# [PROBLEM]
Set down the lines of the data exactly, starting at the first and stopping after the line containing "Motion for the".

# [STORED DATA]
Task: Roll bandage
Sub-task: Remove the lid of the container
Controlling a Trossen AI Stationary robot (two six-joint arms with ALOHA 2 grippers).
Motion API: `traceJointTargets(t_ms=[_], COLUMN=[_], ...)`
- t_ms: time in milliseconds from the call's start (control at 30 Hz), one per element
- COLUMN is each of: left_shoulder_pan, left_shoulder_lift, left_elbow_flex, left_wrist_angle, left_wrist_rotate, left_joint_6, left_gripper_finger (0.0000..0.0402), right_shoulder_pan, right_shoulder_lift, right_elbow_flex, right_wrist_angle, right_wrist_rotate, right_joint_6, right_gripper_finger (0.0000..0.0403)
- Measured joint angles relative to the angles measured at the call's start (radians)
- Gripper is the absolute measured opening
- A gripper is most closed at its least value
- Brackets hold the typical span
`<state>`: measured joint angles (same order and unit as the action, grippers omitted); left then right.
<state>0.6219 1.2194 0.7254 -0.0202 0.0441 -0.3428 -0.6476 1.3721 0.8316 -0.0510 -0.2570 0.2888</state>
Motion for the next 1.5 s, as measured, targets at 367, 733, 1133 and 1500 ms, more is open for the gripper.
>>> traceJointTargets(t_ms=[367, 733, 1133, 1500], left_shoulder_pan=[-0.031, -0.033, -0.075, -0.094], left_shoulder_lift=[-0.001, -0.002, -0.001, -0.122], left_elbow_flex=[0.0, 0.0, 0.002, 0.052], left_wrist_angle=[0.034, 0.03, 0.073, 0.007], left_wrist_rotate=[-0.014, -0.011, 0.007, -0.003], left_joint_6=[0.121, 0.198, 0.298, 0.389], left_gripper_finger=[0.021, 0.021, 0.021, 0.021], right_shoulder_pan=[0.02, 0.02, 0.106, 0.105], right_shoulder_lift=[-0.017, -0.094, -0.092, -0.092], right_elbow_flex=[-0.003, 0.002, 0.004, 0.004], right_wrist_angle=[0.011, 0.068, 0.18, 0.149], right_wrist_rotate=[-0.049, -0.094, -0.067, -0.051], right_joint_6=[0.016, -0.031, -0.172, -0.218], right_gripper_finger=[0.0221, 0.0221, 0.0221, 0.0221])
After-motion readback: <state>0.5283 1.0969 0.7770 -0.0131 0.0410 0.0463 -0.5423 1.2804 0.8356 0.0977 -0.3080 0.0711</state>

# [WRITTEN REPLY]
Task: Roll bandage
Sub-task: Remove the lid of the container
Controlling a Trossen AI Stationary robot (two six-joint arms with ALOHA 2 grippers).
Motion API: `traceJointTargets(t_ms=[_], COLUMN=[_], ...)`
- t_ms: time in milliseconds from the call's start (control at 30 Hz), one per element
- COLUMN is each of: left_shoulder_pan, left_shoulder_lift, left_elbow_flex, left_wrist_angle, left_wrist_rotate, left_joint_6, left_gripper_finger (0.0000..0.0402), right_shoulder_pan, right_shoulder_lift, right_elbow_flex, right_wrist_angle, right_wrist_rotate, right_joint_6, right_gripper_finger (0.0000..0.0403)
- Measured joint angles relative to the angles measured at the call's start (radians)
- Gripper is the absolute measured opening
- A gripper is most closed at its least value
- Brackets hold the typical span
`<state>`: measured joint angles (same order and unit as the action, grippers omitted); left then right.
<state>0.6219 1.2194 0.7254 -0.0202 0.0441 -0.3428 -0.6476 1.3721 0.8316 -0.0510 -0.2570 0.2888</state>
Motion for the next 1.5 s, as measured, targets at 367, 733, 1133 and 1500 ms, more is open for the gripper.

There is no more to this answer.